• [How to complete this task] Copy exactly the lines of the records below, and only those lines, beginning with the line that contains "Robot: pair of" and ending with the line that contains "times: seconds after".

• [Entries supplied]
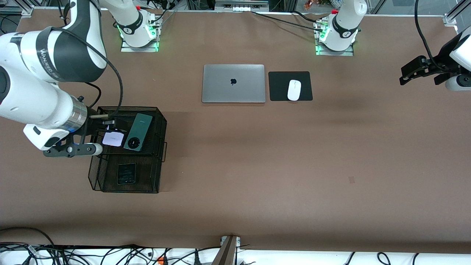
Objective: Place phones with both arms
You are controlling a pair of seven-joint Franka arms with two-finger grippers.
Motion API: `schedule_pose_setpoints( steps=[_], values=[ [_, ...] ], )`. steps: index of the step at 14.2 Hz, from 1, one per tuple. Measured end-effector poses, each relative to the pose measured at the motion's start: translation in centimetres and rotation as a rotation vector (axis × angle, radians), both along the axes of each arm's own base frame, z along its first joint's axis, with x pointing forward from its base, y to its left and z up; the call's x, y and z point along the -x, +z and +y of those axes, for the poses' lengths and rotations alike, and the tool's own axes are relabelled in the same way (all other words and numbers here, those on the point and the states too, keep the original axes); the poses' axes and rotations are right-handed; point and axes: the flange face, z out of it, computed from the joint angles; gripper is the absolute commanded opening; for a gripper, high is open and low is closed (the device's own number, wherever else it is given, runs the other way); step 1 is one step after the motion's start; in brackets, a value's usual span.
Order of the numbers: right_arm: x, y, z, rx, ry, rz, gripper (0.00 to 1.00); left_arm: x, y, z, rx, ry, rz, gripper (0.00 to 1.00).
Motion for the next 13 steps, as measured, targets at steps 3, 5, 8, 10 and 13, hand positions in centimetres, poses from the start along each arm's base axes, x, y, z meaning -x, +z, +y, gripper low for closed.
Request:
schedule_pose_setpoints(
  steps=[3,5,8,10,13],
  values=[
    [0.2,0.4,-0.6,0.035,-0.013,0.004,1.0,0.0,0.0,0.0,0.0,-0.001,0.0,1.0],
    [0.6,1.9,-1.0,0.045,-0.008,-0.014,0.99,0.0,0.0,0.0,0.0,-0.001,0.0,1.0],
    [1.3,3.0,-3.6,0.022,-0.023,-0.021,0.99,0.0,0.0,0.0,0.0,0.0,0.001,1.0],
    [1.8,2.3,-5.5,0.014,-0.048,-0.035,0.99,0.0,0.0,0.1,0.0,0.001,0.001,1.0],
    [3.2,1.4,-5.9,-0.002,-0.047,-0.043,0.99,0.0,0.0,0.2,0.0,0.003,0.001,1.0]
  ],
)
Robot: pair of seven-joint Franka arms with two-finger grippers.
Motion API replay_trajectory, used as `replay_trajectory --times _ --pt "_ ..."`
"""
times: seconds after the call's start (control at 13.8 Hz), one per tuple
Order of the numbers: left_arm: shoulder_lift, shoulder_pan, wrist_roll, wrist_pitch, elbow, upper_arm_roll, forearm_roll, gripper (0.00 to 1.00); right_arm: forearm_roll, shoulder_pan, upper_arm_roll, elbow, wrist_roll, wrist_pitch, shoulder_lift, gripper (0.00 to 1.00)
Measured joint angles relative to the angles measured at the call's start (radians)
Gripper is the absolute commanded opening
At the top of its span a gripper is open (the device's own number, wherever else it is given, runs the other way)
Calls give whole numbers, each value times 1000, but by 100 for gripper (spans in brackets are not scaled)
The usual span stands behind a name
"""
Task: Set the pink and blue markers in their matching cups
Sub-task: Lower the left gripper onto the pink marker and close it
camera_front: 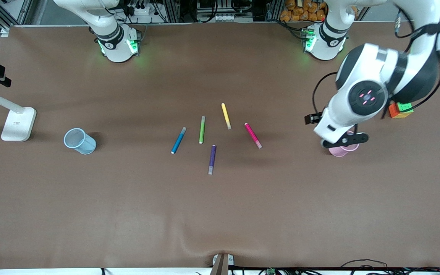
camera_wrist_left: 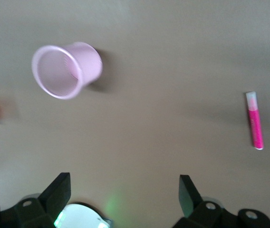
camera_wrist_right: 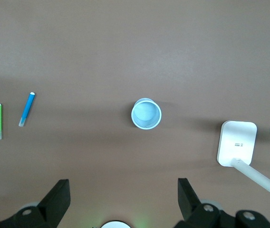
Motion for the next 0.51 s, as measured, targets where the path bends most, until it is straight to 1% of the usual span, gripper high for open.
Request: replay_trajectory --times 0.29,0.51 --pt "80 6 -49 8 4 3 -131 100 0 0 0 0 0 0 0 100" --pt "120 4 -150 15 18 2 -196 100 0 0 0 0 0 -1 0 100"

• [Written solution]
Robot: pair of seven-joint Franka arms with two-finger grippers.
Motion API replay_trajectory, used as `replay_trajectory --times _ --pt "_ ..."`
"""
times: seconds after the call's start (control at 13.8 Hz), one per tuple

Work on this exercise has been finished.